Risk actors have noticed the more and more widespread ClickFix method to ship a distant entry trojan named NetSupport RAT since early January 2025.
NetSupport RAT, sometimes propagated by way of bogus web sites and pretend browser updates, grants attackers full management over the sufferer’s host, permitting them to watch the gadget’s display screen in real-time, management the keyboard and mouse, add and obtain recordsdata, and launch and execute malicious instructions.
Initially often called NetSupport Supervisor, it was developed as a reliable distant IT assist program, however has since been repurposed by malicious actors to focus on organizations and seize delicate info, together with screenshots, audio, video, and recordsdata.
“ClickFix is a way utilized by risk actors to inject a faux CAPTCHA webpage on compromised web sites, instructing customers to observe sure steps to repeat and execute malicious PowerShell instructions on their host to obtain and run malware payloads,” eSentire mentioned in an evaluation.

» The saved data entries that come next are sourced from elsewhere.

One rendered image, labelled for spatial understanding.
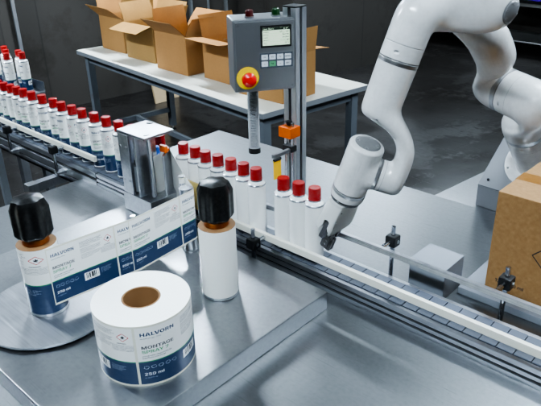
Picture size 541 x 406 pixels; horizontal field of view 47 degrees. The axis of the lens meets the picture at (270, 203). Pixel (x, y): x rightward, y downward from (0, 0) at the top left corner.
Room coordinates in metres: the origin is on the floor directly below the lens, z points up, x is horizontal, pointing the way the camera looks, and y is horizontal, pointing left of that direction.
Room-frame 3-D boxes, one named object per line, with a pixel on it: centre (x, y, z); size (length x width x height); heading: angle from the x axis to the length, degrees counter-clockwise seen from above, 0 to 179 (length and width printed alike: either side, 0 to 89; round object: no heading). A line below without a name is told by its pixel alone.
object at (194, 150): (1.76, 0.22, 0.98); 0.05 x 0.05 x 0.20
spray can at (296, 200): (1.47, -0.07, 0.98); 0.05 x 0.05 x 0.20
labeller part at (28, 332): (1.22, 0.53, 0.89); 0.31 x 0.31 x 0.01
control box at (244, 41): (1.67, 0.01, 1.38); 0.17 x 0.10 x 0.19; 102
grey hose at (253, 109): (1.72, 0.04, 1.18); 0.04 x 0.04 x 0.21
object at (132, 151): (1.76, 0.36, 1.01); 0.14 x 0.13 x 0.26; 47
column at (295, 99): (1.67, -0.08, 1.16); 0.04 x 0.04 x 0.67; 47
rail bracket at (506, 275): (1.16, -0.52, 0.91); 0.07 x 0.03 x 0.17; 137

Within the assault chains recognized by the cybersecurity firm, the PowerShell command is used to obtain and execute the NetSupport RAT consumer from a distant server that hosts the malicious elements within the type of PNG picture recordsdata.
The event comes because the ClickFix method can also be getting used to propagate an up to date model of the Lumma Stealer malware that makes use of the ChaCha20 cipher for decrypting a configuration file containing the record of command-and-control (C2) servers.
“These adjustments present perception into the evasive techniques employed by the developer(s) who’re actively working to avoid present extraction and evaluation instruments,” eSentire mentioned.